Two bits of this paper seem important to me: first, they demonstrate a MASSIVE improvement over TEMPEST as implemented so far, by training a smallish network (trained on a single 3090). As in the output goes from “kinda works” to “looks completely readable”. That’s amazing, and a significant step forward in SOTA for eavesdropping on HDMI, at least for what’s in the public domain.
Second, the paper was written (and tech implemented) by people with significant signals experience - quite a lot of thought went into the design, and a CNN (the part they trained) is just one component of the stack - for instance, they run the output image through Tesseract at the end to do character recognition. I’m not sure how they manage gradient descent end to end, although they talk about it in the paper.
So, this is a practitioner’s paper, using some modern techniques for ‘the hard bit’ -> taking radio waves and turning them into an image.
I’d be really interested in seeing someone do this again ‘the dumb way’ by just creating a full end to end autodifferentiable stack and running it for longer. I’m sure it would take more training time, but the number of people in the world who could have come up with this idea and done the implementation is small, probably in the single digit thousands.
Using, e.g. Sonnet 3.5 or Lllama 3.1 to be like ‘design and implement an autodifferentiable tempest attacker for me’, and seeing where results are right now is the sort of benchmark that I think matters a lot to track progress on the ‘leverage’ part of AI — basically can tech like this be delivered to, e.g. 1 million people worldwide, rather than thousands, with the help of a large model?
Anyway, very cool.
Finally, I’ll point out the two mitigations they mention don’t seem likely to be successful to me: they suggest adding Gaussian noise to the signal, or adding more gradients in colors for images. The second is not going to happen, except in very high security environments. I don’t believe the first is resistant to extra network training against the mitigation.

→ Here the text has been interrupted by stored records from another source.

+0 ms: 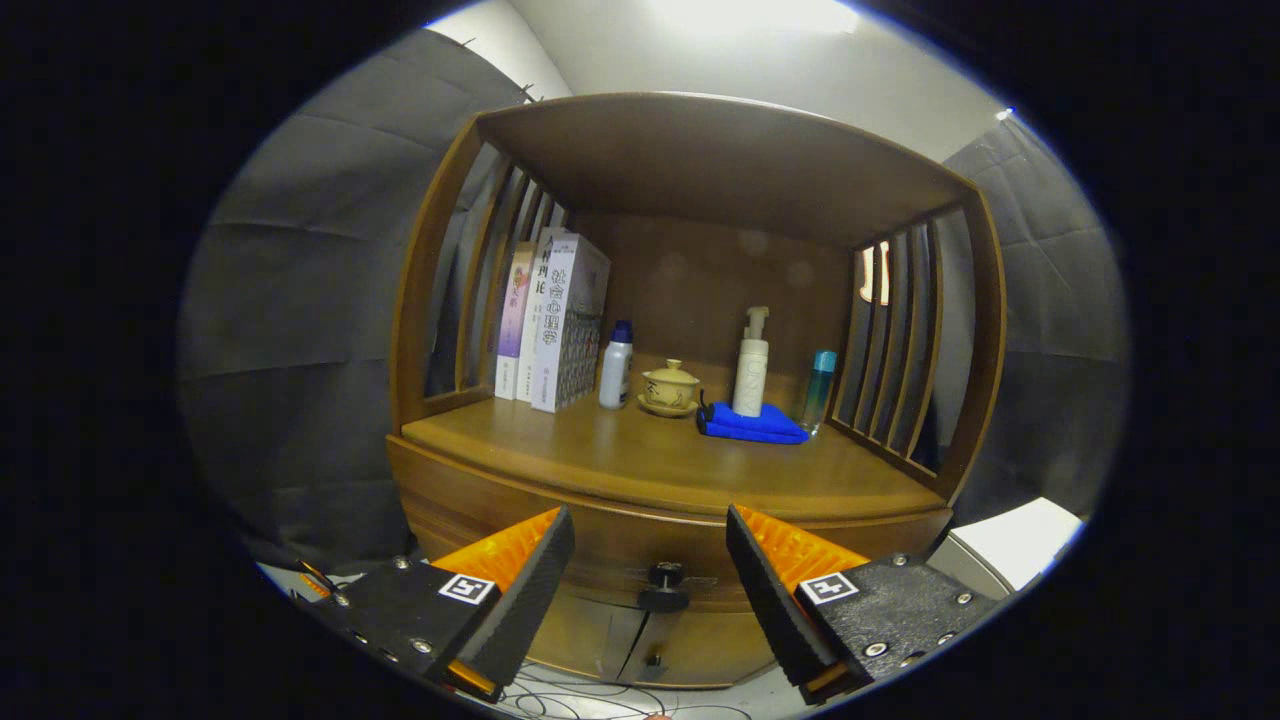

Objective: Pull open the drawer, take out the items inside it, and place them on the countertop above the cabinet.

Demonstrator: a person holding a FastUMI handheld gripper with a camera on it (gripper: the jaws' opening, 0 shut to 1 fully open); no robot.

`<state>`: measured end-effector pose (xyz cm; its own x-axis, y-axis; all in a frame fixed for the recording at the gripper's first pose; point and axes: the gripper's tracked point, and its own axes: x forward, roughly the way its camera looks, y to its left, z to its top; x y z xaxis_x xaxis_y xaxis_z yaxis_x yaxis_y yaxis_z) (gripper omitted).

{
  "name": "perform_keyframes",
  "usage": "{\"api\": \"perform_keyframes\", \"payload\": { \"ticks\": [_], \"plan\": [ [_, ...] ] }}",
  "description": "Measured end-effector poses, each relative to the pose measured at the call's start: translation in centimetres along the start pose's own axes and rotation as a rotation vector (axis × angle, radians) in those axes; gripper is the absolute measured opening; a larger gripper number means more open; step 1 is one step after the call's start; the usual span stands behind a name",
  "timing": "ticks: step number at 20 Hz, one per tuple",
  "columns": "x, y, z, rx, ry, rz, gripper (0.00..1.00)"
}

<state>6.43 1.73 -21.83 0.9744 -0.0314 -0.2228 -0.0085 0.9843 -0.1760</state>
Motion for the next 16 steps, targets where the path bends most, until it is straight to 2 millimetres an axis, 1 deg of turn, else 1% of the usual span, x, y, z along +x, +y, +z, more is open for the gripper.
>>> {"api": "perform_keyframes", "payload": {
  "ticks": [5,8,10,12,15,16],
  "plan": [
    [2.1,-0.6,-4.0,0.007,0.065,-0.063,0.95],
    [2.6,-1.2,-6.4,0.051,0.093,-0.081,0.95],
    [3.1,-1.0,-7.7,0.074,0.113,-0.076,0.94],
    [3.8,-0.9,-8.9,0.082,0.126,-0.079,0.90],
    [4.1,-0.9,-10.0,0.073,0.133,-0.082,0.84],
    [4.1,-0.8,-10.2,0.068,0.137,-0.079,0.79]
  ]
}}
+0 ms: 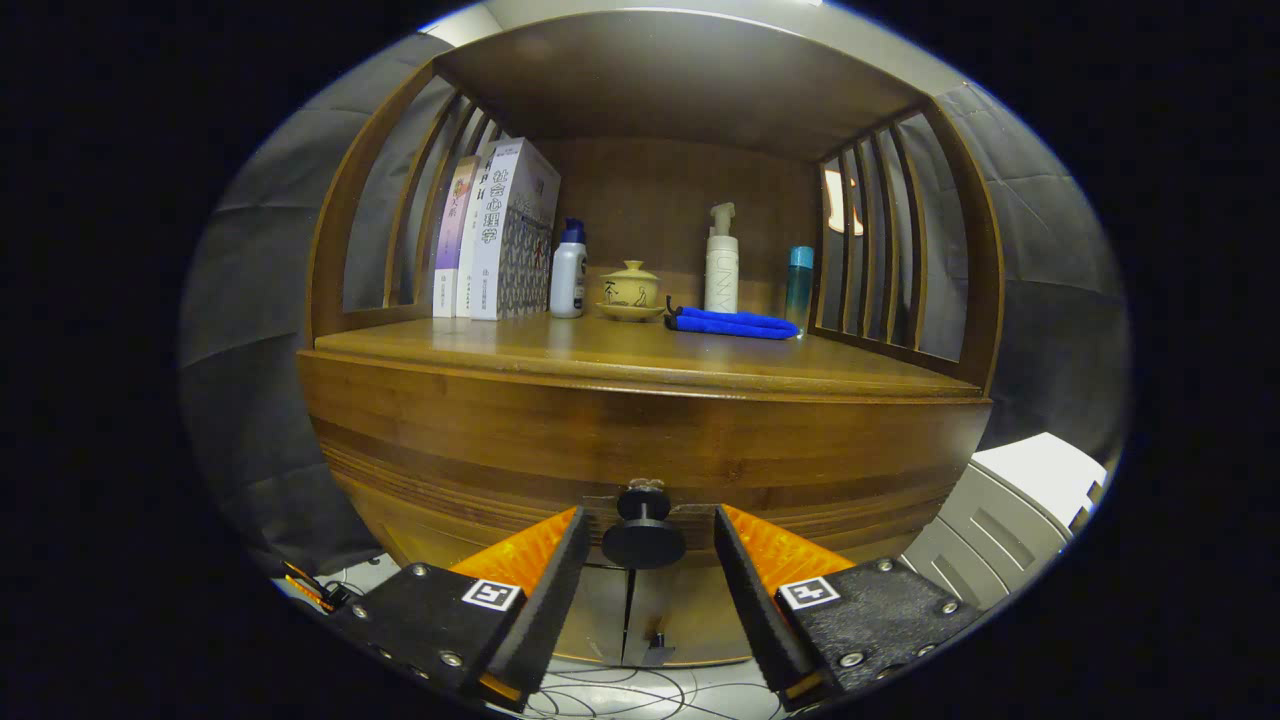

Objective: Pull open the drawer, take out the items inside it, and place them on the countertop above the cabinet.

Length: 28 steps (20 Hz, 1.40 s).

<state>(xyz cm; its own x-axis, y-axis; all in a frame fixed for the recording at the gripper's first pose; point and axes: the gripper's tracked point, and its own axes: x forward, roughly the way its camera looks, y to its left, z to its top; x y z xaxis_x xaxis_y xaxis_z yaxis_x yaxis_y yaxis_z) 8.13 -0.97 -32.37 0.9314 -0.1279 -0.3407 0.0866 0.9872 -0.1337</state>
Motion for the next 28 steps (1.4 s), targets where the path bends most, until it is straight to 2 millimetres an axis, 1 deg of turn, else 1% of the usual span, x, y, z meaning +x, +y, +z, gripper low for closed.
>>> {"api": "perform_keyframes", "payload": {
  "ticks": [1,2,3,4,7,10,12,15,16,25,28],
  "plan": [
    [0.2,0.1,-0.2,-0.002,0.003,0.005,0.76],
    [0.5,0.2,-0.4,-0.003,0.005,0.006,0.67],
    [0.4,0.3,-0.5,0.000,0.008,0.009,0.62],
    [0.6,0.3,-0.6,0.003,0.008,0.006,0.52],
    [0.8,0.3,-0.8,0.009,0.002,-0.002,0.49],
    [0.7,0.3,-1.0,0.007,-0.006,-0.006,0.39],
    [0.6,0.3,-1.1,0.003,-0.003,0.000,0.35],
    [0.1,0.2,-1.2,-0.012,0.002,0.012,0.35],
    [-0.3,0.2,-1.3,-0.020,0.004,0.012,0.35],
    [-5.9,0.1,-2.3,-0.023,0.012,0.012,0.35],
    [-5.6,0.2,-2.0,-0.027,0.017,0.009,0.35]
  ]
}}
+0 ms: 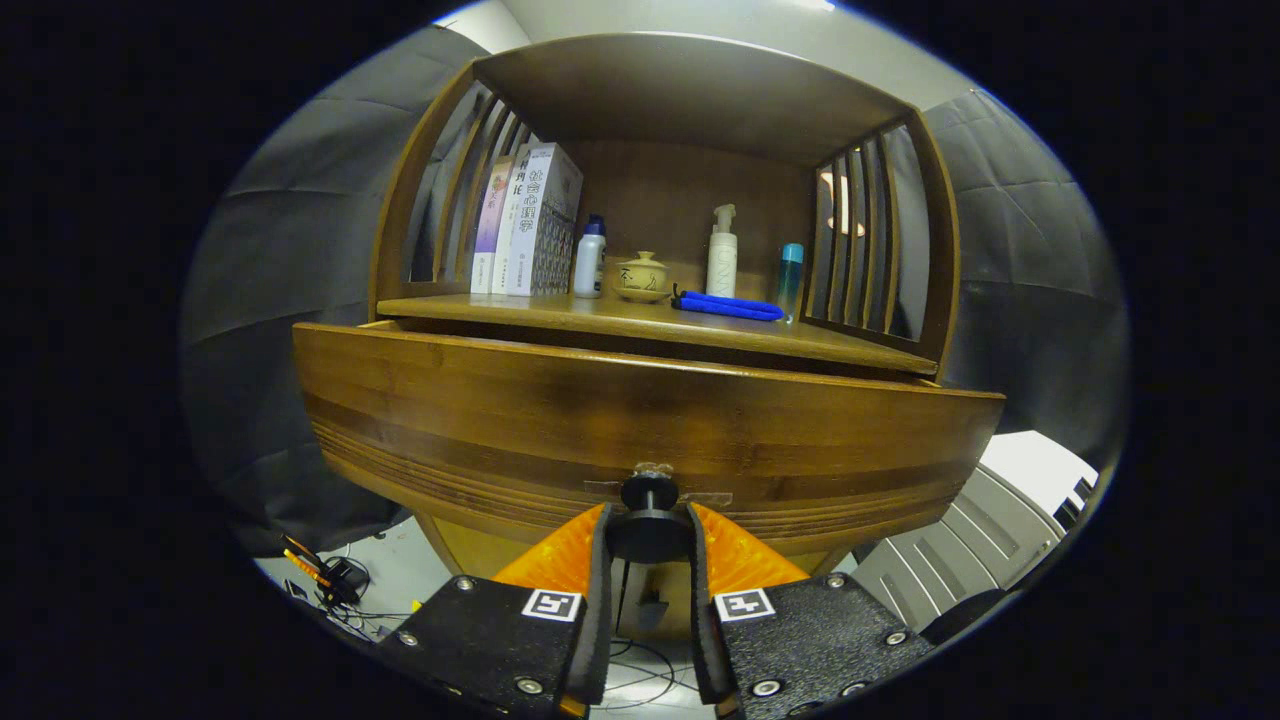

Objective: Pull open the drawer, take out the items inside it, and place them on the countertop above the cabinet.

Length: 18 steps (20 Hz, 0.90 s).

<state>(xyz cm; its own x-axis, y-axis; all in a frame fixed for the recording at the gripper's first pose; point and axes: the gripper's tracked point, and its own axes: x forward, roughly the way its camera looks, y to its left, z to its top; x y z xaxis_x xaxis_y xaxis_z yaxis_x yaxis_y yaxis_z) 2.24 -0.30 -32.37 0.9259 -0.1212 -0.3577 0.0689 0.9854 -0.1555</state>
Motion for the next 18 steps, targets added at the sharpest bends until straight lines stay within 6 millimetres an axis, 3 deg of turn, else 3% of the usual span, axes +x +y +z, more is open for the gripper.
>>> {"api": "perform_keyframes", "payload": {
  "ticks": [18],
  "plan": [
    [0.15,-0.06,-0.27,0.044,0.059,0.031,0.34]
  ]
}}
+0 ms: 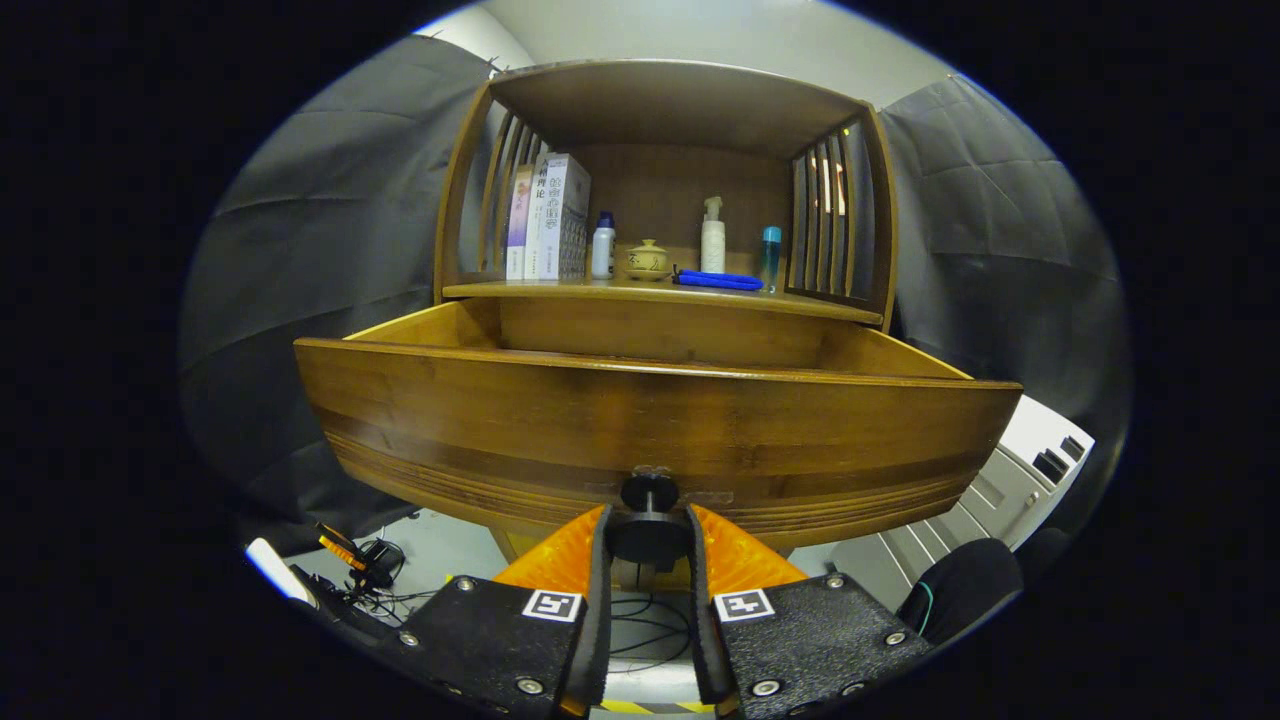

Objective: Pull open the drawer, take out the items inside it, and place them on the countertop above the cabinet.

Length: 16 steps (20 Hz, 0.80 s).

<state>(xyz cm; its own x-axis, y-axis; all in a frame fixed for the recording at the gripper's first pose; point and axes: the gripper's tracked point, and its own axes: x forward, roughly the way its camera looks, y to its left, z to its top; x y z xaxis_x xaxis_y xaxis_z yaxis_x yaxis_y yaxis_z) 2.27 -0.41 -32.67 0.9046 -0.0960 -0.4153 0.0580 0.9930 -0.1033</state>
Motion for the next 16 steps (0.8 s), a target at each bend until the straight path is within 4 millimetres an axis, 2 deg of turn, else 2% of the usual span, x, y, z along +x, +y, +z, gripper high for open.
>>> {"api": "perform_keyframes", "payload": {
  "ticks": [3,12,13,14,16],
  "plan": [
    [0.0,0.1,0.1,-0.010,0.003,0.008,0.34],
    [0.0,0.0,0.0,0.029,0.025,0.035,0.43],
    [-0.2,0.1,0.2,0.049,0.020,0.043,0.46],
    [-0.3,0.5,0.6,0.078,0.012,0.070,0.56],
    [-1.8,1.9,2.6,0.126,-0.010,0.124,0.76]
  ]
}}
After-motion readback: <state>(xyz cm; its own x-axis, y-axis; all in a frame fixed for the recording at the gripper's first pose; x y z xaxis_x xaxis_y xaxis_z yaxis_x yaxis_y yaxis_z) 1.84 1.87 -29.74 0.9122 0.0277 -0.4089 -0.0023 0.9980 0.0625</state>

Very interesting, will have to read that properly, the results look impressive.
I came across this paper 'Eye of Sauron: Long-Range Hidden Spy Camera Detection and Positioning with Inbuilt Memory EM Radiation' recently, which I thought was extremely clever too.
I am quite impressed by the results. Really, I was originally amazed that they were able to get much at all. I'm more familiar with DisplayPort so I was surprised that a fully differential embedded clock compressed 8b10b signal at 6GHz was recoverable. The answer is that I suspect it is not, even if a 1600:900 60Hz HDMI 1.4 with a 324MHz pixel clock is.

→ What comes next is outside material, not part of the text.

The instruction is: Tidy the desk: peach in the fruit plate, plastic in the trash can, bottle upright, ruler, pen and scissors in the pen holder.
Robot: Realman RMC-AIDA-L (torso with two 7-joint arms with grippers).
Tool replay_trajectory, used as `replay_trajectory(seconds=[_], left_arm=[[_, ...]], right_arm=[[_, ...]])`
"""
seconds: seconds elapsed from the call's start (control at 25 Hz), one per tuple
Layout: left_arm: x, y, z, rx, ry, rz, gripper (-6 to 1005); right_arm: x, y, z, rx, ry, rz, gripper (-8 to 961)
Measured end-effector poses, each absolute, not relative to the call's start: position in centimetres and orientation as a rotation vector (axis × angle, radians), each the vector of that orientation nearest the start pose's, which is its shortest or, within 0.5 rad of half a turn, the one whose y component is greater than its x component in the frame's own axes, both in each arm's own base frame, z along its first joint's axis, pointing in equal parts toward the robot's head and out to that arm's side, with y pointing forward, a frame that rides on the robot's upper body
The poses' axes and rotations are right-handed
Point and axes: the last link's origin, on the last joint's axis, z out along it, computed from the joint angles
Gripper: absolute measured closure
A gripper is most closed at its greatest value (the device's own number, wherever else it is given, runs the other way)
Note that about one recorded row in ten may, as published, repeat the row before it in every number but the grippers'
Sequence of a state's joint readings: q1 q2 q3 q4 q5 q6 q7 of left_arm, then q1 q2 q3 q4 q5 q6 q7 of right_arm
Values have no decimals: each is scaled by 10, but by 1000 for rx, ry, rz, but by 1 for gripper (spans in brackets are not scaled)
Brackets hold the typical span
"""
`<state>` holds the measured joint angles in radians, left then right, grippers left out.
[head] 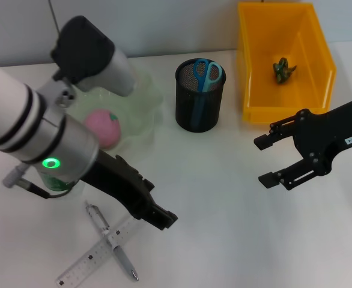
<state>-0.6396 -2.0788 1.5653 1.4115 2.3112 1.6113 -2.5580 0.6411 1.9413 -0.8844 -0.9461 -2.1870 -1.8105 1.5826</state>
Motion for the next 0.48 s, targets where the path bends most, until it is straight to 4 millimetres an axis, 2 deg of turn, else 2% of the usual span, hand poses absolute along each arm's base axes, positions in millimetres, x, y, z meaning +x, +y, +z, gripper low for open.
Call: replay_trajectory(seconds=[0.48], left_arm=[[-123,329,-69,-2866,-729,542,251]], right_arm=[[218,352,52,-3095,286,52,162]])
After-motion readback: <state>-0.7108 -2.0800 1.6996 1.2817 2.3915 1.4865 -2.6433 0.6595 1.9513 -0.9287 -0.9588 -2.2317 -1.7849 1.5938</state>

I think there are some fairly big caveats with this (still quite impressive) work. It appears to be on HDMI 1.4 (2009), and although I don't doubt many TVs (though fewer monitors) use such an old standard, it's certainly not modern. It's limited to FHD at 60Hz (or 4k at 30Hz). Even HDMI 2.1 is from 2017.
The differences are fairly significant. HDMI 1.4 is differential, but uses a separate clock rather than embedded clock for 2.1, which makes collecting FM data a LOT easier. The channel clock is "only" 350MHz t0 1.7GHz rather than an embedded clock signal carrying 12Gbps on a 6GHz 2bit symbol rate for modern HDMI. The video data is uncompressed rather than "lossless" compression (~4:1), which also makes things MUCH easier. Higher refresh rate might actually provide more data for eavesdropping, but higher HDR color depths probably confuse things. Modern video transports are often now "whitened" with short length LFSR to minimize radiation peaks for FCC compliance, but I don't really know about HDMI in particular.
The Gate and Source line drivers on a modern LCD might give you more information since they're closer to analog (High voltage single ended) and only run at a few hundred kHz, but they are massively parallel rather than serial.
Thanks for linking this paper, that’s super interesting. Seems like a project tailor made for a tech transfer startup and acquisition. I bet you could add directionality to the detector — essentially just walk around the room and go.
Finding out about differential power analysis had me wondering about mains -> motor -> vibration-damped coupler -> dynamo -> top secret loads, as a way to protect against analysis of said loads by household smart meters.
I heard one of the issues is to prevent leaks through the ground connection. It seems special circuits ("crypto grounds" ?) are needed to filter the ground connection while still allowing it to work normally if an electrical fault occurs...
Wasn't this something that was also revealed by Snowden to be a technique in wide-spread use within the NSA's little community of human-rights abusing miscreants?
TEMPEST attacks have been publicly known about since the late 1990s, and feature as a sort of attack macguffin in Neal Stephenson’s Cryptonomicon (1999). They have generally been thought to be in the domain of persistent threat actors; tech like this makes the attack more accessible — whether you like the idea of that or not probably depends on your politics and tech background, though.
Second, the paper was written (and tech implemented) by people with significant signals experience - quite a lot of thought went into the design, and a CNN (the part they trained) is just one component of the stack - for instance, they run the output image through Tesseract at the end to do character recognition. I’m not sure how they manage gradient descent end to end, although they talk about it in the paper.
So, this is a practitioner’s paper, using some modern techniques for ‘the hard bit’ -> taking radio waves and turning them into an image.
I’d be really interested in seeing someone do this again ‘the dumb way’ by just creating a full end to end autodifferentiable stack and running it for longer. I’m sure it would take more training time, but the number of people in the world who could have come up with this idea and done the implementation is small, probably in the single digit thousands.
Using, e.g. Sonnet 3.5 or Lllama 3.1 to be like ‘design and implement an autodifferentiable tempest attacker for me’, and seeing where results are right now is the sort of benchmark that I think matters a lot to track progress on the ‘leverage’ part of AI — basically can tech like this be delivered to, e.g. 1 million people worldwide, rather than thousands, with the help of a large model?
Anyway, very cool.
Finally, I’ll point out the two mitigations they mention don’t seem likely to be successful to me: they suggest adding Gaussian noise to the signal, or adding more gradients in colors for images. The second is not going to happen, except in very high security environments. I don’t believe the first is resistant to extra network training against the mitigation.